__EXERCISE__: From the material below, copy each line that holds the word "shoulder".

== RECORDS SHOWN

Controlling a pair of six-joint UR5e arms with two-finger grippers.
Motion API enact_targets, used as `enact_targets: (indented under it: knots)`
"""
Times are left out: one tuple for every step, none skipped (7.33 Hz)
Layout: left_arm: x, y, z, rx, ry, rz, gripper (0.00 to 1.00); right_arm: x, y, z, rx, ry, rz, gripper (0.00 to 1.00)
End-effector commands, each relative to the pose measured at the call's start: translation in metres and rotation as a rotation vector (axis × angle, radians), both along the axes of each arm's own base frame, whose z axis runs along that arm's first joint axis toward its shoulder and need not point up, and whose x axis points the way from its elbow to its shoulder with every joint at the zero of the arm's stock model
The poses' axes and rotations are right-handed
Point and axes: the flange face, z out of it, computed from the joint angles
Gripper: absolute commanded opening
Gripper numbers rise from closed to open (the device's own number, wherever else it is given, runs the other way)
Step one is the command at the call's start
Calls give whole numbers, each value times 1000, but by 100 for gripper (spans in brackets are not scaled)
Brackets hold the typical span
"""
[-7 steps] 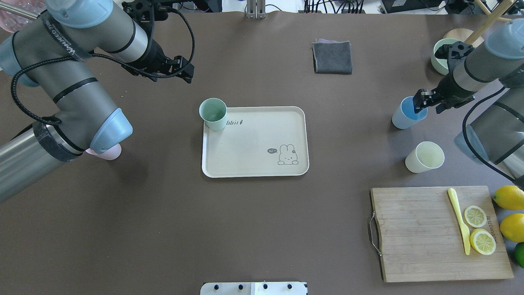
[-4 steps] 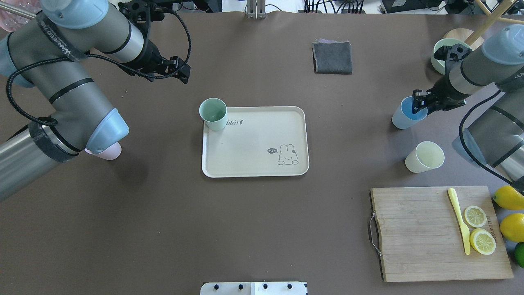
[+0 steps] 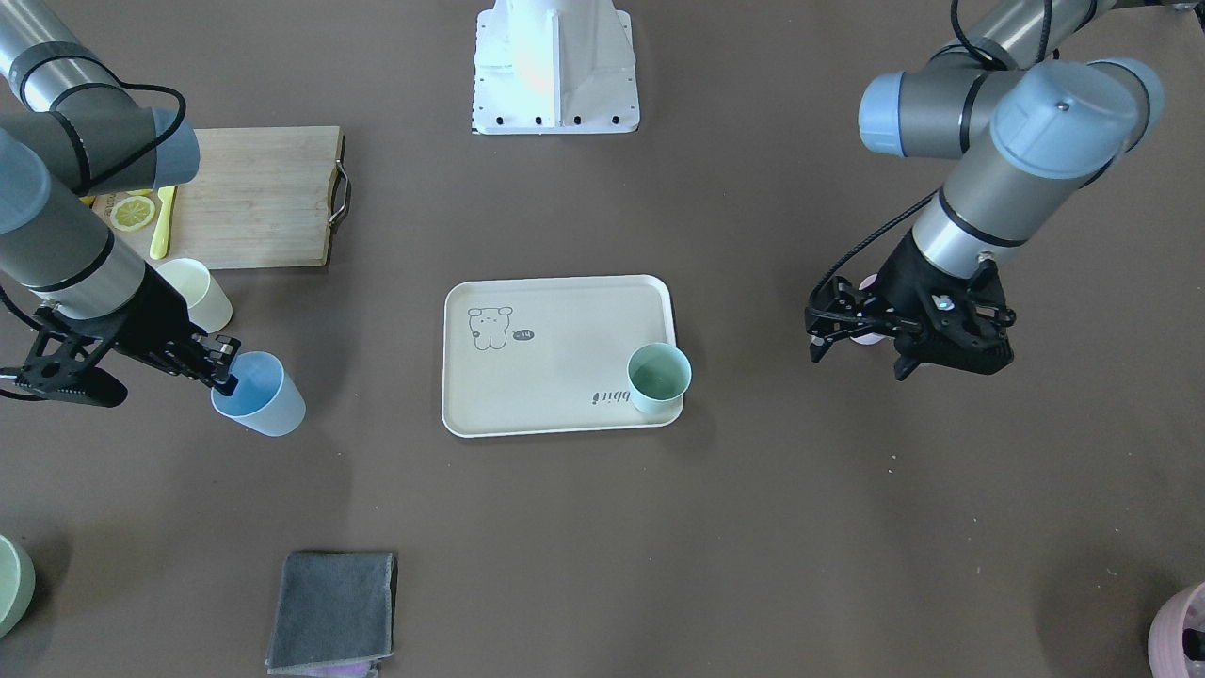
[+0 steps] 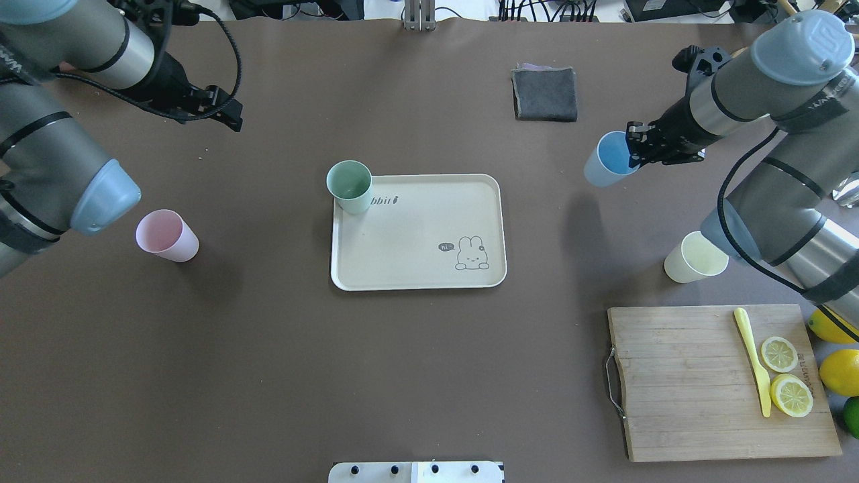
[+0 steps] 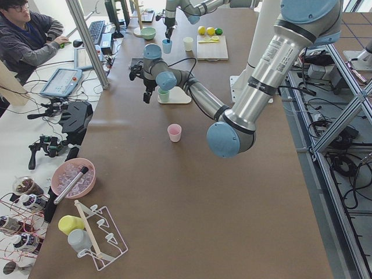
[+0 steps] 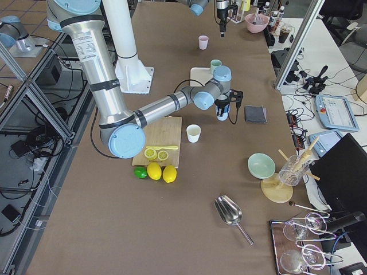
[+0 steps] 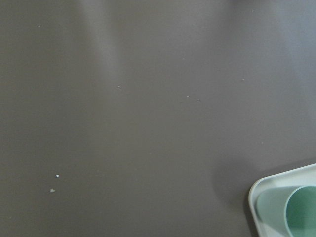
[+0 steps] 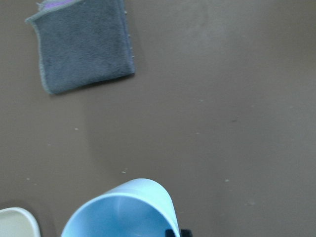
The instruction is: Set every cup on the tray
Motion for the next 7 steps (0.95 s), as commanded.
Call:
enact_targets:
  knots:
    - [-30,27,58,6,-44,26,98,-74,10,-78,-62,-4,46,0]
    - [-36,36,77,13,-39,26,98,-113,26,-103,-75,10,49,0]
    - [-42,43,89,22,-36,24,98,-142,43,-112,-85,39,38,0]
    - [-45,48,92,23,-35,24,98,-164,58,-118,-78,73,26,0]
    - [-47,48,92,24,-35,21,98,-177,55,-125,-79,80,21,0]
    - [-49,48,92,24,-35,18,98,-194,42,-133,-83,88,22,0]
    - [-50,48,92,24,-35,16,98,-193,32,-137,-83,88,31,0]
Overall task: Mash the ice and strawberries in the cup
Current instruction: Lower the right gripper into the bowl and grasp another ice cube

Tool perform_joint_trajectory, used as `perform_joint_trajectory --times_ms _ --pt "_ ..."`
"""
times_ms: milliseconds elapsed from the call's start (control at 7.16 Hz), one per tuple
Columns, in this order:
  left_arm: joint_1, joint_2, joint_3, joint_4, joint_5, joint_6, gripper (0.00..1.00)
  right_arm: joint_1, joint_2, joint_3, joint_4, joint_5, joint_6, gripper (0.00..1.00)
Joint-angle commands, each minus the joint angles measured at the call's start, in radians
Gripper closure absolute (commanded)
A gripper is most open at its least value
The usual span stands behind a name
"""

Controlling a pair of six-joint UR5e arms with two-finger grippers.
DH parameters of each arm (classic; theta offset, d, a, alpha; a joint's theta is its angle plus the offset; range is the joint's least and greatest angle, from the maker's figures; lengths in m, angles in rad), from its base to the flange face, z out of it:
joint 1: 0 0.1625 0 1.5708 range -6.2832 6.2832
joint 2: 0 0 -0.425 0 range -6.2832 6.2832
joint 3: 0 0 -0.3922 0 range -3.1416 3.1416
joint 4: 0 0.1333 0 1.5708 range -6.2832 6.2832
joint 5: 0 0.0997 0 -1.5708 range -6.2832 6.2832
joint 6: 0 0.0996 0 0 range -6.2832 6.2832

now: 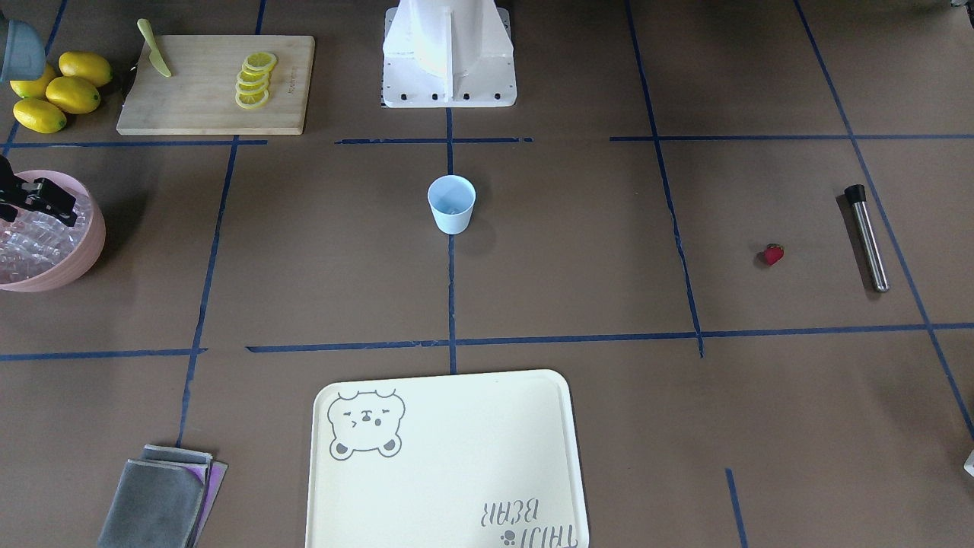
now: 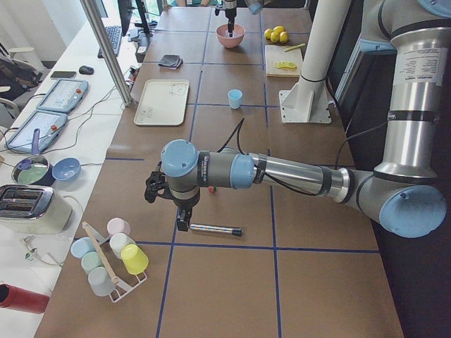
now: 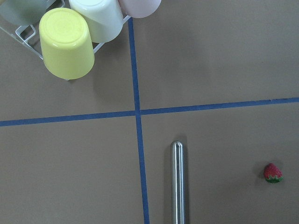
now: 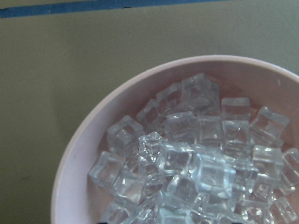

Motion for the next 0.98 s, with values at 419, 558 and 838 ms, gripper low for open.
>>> perform_joint_trajectory --times_ms 419,558,838 --pt "0.0 -0.001 -0.008 0.002 0.002 -0.002 0.0 -0.011 -0.007 0.002 0.003 -0.004 -0.001 0.22" --pt "0.0 -0.001 -0.009 0.002 0.0 -0.002 0.0 -0.009 -0.009 0.002 0.001 -0.006 0.001 0.25" --pt "0.0 0.0 -0.03 0.006 0.002 -0.018 0.0 -0.005 -0.009 0.0 0.001 -0.012 0.01 0.27"
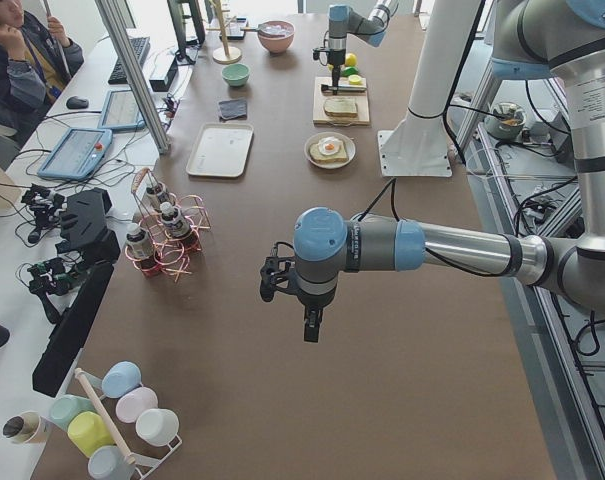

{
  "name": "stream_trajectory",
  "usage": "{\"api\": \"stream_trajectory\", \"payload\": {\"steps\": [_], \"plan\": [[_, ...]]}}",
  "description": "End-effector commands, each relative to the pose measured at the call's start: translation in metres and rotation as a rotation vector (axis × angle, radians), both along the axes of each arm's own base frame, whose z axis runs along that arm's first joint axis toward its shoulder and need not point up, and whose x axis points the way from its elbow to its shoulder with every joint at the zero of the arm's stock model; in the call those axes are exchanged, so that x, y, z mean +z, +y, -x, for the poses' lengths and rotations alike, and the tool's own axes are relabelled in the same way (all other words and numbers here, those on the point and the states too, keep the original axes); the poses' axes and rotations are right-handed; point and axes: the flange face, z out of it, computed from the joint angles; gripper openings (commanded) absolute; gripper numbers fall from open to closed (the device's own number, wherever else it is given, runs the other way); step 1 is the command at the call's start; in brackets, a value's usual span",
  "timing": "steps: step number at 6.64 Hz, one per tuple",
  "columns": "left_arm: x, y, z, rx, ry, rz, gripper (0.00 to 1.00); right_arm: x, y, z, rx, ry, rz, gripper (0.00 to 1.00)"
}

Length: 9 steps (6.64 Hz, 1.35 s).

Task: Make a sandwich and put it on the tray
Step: 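Reach the right gripper to the plain bread slice on the cutting board and grasp it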

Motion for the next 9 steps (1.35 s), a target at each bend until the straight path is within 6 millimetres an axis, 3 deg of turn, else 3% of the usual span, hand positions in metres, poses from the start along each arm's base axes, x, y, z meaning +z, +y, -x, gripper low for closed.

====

__EXERCISE RESPONSE__:
End-effector commands, each relative to the pose measured at the call's start: translation in metres and rotation as a rotation vector (axis × angle, radians), both along the axes of each arm's own base frame, whose z axis runs along that arm's first joint axis toward its shoulder and need not point up, and whose x axis points the way from its elbow to its shoulder with every joint at the zero of the arm's stock model
  "description": "End-effector commands, each relative to the pose measured at the call's start: translation in metres and rotation as a rotation vector (axis × angle, radians), both along the axes of each arm's own base frame, whose z axis runs along that arm's first joint axis toward its shoulder and need not point up, and whose x axis points the way from its elbow to its shoulder with every joint at the zero of the arm's stock model; in the call those axes are exchanged, so that x, y, z mean +z, +y, -x, for the poses' lengths and rotations alike, and the tool's own axes are relabelled in the same way (all other words and numbers here, those on the point and the states too, keep the original axes); the poses' axes and rotations are right-handed; point and axes: the flange face, z out of it, computed from the joint angles; gripper openings (commanded) absolute; gripper numbers fall from open to closed (the device's own number, wherever else it is given, runs the other way); step 1 is the command at the call's start; in brackets, a value's usual span",

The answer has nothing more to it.